15 lessons from 15 years of motherhood

This year my oldest child turned 15, and the experience was a shock to my system. It felt like I’d been sucked into a portal: One minute I’m rocking a swaddled six-pound newborn as the Curious George soundtrack plays quietly in the background; the next minute I’m riding shotgun in my car, that same child is behind the wheel, and rap music blasts through the speakers daring to rupture my eardrums.

I survived the portal, and I’ve entered a new chapter of motherhood. To mark the occasion, I’m making a list of everything I’ve learned so far.

15 lessons from my first 15 years as a mom:

1. Sitting in the passenger seat when your teenager is learning how to drive feels like you’re speeding down the first big drop of the rollercoaster and the park attendant forgot to lock the safety restraints.

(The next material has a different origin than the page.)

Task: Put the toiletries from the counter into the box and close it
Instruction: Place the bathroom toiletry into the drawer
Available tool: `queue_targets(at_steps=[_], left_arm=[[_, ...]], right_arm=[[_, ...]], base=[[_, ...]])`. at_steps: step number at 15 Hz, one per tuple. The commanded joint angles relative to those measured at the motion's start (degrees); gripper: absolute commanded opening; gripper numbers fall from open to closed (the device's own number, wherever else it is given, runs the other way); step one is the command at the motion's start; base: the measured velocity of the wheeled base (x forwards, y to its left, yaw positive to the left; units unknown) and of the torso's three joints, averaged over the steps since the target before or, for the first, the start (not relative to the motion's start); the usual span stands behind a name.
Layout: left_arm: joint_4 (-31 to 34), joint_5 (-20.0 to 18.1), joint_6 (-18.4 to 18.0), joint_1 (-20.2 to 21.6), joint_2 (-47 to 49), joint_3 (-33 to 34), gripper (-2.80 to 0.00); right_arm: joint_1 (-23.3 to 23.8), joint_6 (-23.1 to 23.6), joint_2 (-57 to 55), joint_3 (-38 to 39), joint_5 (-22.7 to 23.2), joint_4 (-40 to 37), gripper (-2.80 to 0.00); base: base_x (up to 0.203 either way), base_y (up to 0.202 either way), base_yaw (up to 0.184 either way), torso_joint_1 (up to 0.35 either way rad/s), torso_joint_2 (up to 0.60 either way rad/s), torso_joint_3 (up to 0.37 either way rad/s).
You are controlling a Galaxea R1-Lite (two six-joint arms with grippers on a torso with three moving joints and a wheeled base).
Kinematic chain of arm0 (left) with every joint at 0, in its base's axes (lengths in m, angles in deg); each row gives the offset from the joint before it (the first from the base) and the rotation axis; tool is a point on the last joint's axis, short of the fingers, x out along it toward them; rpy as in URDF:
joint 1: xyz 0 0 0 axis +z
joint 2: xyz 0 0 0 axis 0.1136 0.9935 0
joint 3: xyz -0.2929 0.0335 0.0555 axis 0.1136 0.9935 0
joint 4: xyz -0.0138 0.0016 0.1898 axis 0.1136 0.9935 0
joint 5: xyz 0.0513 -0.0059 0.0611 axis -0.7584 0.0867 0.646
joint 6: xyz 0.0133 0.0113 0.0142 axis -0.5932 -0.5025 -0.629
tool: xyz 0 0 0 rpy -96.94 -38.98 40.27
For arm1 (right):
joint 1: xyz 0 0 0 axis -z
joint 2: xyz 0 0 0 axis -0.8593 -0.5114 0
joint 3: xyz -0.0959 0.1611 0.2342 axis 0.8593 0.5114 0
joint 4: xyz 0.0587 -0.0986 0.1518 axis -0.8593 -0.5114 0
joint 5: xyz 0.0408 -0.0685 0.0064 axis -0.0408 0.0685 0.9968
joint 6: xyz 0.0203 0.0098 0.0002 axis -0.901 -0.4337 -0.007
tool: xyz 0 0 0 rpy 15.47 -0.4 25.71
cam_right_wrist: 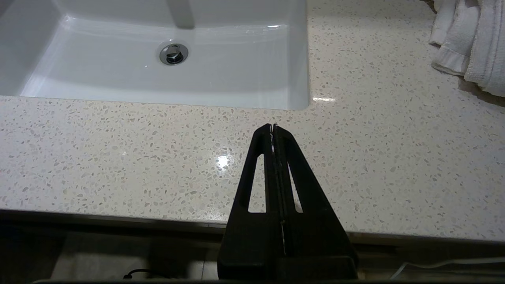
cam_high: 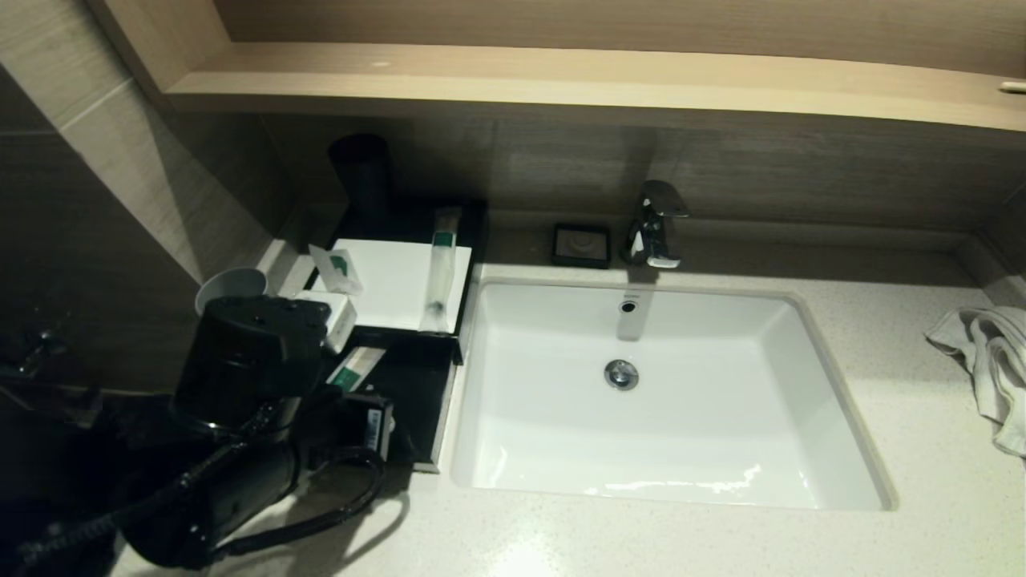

2. The years go by fast, indeed, but telling that to a new mom isn’t particularly helpful.

3. Regardless of every attempt you make to maintain your own identity, one day you’ll find yourself on the outside of your children’s lives looking in, and you’ll wonder where you fit.

4. Work-life balance is a myth. Sometimes you won’t realize how much help and support you need until you’re in the thick of things. Parenting makes you painfully aware of your limitations. 2020 proved this.

5. You have to take care of you before you can take care of anyone else. This is not a myth.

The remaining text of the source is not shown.